Take the line containing "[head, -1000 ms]" and all lines after it, through the end of the material, and repeat them exactly, pictures left out.

** Opening Data extract block **

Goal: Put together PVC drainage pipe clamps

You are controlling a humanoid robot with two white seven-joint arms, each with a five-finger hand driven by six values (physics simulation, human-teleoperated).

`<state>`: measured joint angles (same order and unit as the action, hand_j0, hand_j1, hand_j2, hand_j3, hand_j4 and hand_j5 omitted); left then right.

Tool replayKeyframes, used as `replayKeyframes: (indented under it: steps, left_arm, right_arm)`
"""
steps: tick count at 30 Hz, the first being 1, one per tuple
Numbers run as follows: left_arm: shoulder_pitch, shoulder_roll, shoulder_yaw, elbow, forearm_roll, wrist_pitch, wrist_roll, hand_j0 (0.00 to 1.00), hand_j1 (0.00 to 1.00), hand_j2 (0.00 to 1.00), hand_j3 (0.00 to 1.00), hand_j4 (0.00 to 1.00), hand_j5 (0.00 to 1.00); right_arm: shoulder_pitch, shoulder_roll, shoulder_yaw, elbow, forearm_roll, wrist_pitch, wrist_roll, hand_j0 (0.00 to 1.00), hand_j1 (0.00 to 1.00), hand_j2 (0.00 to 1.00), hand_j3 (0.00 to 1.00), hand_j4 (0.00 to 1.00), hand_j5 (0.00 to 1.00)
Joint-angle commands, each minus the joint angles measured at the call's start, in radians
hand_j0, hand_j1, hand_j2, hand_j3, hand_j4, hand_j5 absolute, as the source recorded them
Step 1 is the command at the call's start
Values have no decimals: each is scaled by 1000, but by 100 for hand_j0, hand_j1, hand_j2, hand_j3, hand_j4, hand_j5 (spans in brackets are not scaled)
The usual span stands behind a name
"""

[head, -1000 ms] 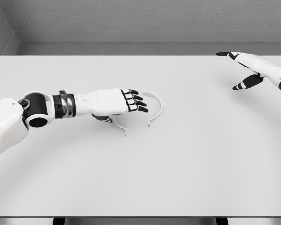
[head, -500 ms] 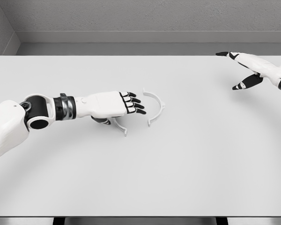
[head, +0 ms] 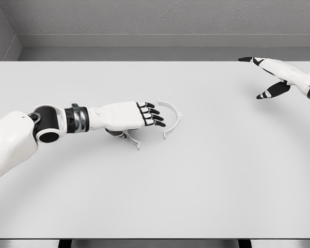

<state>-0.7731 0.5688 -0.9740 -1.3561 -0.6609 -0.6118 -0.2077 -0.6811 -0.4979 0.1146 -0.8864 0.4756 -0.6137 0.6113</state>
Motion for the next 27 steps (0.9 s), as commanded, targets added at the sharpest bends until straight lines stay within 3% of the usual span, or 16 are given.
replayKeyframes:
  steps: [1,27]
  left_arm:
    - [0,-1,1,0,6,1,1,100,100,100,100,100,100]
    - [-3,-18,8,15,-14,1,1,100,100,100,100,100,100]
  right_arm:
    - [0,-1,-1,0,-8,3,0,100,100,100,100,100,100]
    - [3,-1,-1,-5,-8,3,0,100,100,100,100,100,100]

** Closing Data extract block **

Result of this exercise:
[head, -1000 ms] 
[head, -500 ms] 
[head, +0 ms] 

<state>-0.7731 0.5688 -0.9740 -1.3561 -0.6609 -0.6118 -0.2077 -0.6811 -0.4979 0.1146 -0.8864 0.4756 -0.6137 0.6113</state>
Motion for the next 27 steps (0.9 s), as commanded, targets added at the sharpest bends until straight lines stay within 3% of the usual span, or 16 are given.
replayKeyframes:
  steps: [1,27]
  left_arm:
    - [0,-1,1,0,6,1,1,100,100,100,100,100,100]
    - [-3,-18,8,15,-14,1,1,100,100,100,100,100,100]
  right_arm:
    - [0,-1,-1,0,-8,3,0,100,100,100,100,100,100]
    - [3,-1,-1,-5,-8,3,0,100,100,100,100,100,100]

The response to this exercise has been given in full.